During this pandemic my childhood theatre that I considered my real home closed up shop for good. The place wasn’t taken care of and hadn’t been renovated since my mom saw it open in the 1980s. She used to talk to me about sneaking out to see Purple Rain (1984) on opening night with her best friend. She wore these purple boots with jewels encrusted on them, teased her hair with an entire can of aquanet (not really an exaggeration) and wore a baggy Prince t-shirt. After Prince passed away in 2016 I got the chance to see Purple Rain in a cinema as well. I drew his symbol on my left arm and wore purple. It wasn’t as celebratory as Labyrinth, but with the screening I had the chance to be sad and say goodbye and see him full of life performing his music. I felt connected to my mom when I watched the movie. I haven’t seen her in years, but when I heard the cinema back home had closed down I thought about her time there as a teenager, and my time there as a teenager. Because it hadn’t been renovated I felt close to the stories she told and the history of the place. They were even slow to switch to digital, and projected on film up until 2010. That place is now empty and I assume it’ll be torn down as my home-town begins to look more and more like a place with history, but not one with a future.
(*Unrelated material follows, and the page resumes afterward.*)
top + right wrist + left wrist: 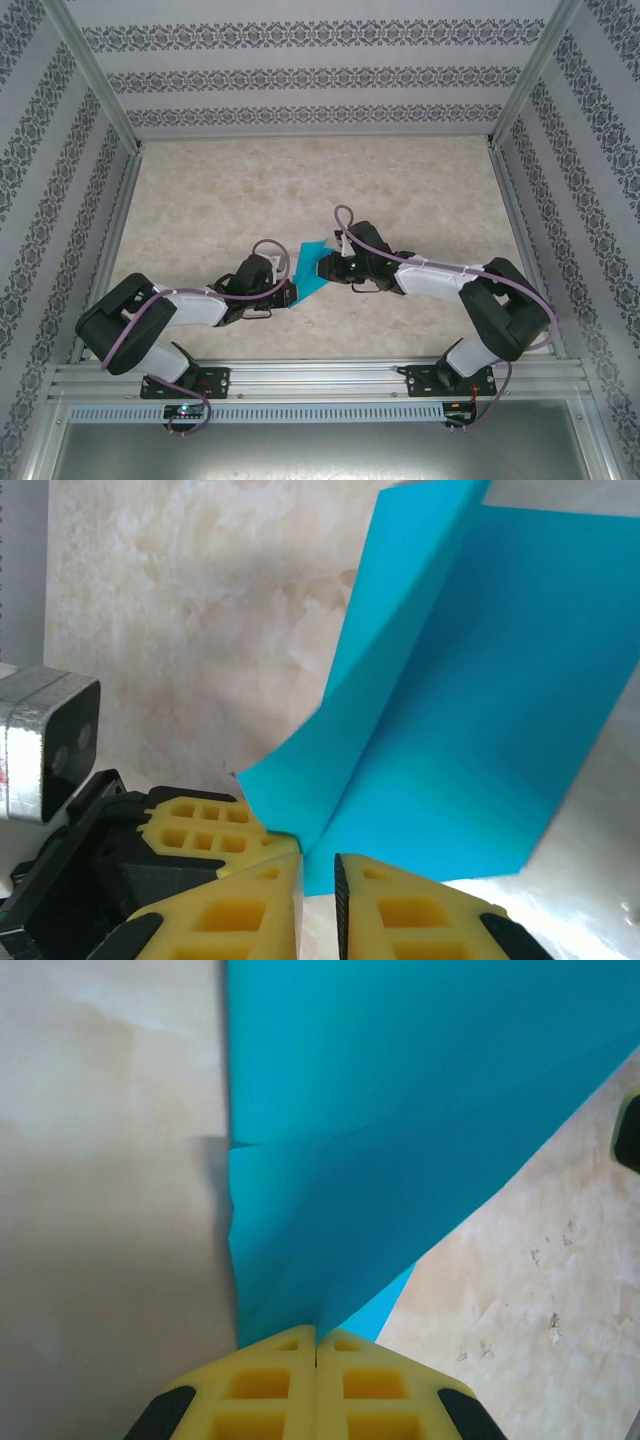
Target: Fold a paper plane with a square sheet of paper (pick it up from the middle)
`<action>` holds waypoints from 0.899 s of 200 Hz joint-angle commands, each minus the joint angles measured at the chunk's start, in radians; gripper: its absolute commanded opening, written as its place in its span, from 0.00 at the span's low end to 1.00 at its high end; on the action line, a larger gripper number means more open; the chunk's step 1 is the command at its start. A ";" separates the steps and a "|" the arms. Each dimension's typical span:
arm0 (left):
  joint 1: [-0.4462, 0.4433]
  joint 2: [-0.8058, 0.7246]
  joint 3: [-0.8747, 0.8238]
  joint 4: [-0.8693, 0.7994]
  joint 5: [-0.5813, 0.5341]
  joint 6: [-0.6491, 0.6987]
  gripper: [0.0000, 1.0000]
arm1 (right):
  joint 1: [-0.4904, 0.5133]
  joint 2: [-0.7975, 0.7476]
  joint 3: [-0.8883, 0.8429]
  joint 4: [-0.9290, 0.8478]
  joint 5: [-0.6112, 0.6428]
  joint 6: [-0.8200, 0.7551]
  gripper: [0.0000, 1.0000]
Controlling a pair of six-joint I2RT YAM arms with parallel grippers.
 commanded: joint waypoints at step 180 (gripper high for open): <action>0.139 0.123 -0.050 0.235 0.201 -0.207 0.02 | 0.025 0.309 0.200 0.133 -0.095 0.049 0.16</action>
The cinema has this spiritual magnetic quality to it, and I miss it more and more by the day. I’ll probably weep the next time I walk through the doors of a movie house for a screening, but I wonder if it’ll come with a sense of relief that some of the old ways of life can be preserved or if it’ll feel like a boxer standing up for another round when he should have just stayed down. I don’t know what the future holds for any of us, and I’d be naive to say that what we’re experiencing right now will be the only massive shift in our day to day lives with things like climate change needing to be addressed, but I hope the cinematic experience can survive. I long for wasted days of a time gone by filled with the simple pleasures of catching whatever is playing next and then getting a coffee and chatting about what I saw with a friend.
And if the cinema I remember is gone or has been changed irrevocably from this virus then I will remember the times I spent in the theatre as the most wonderful thing I ever had the chance to experience. and I’ll probably never be quiet about how much I loved going to the movies.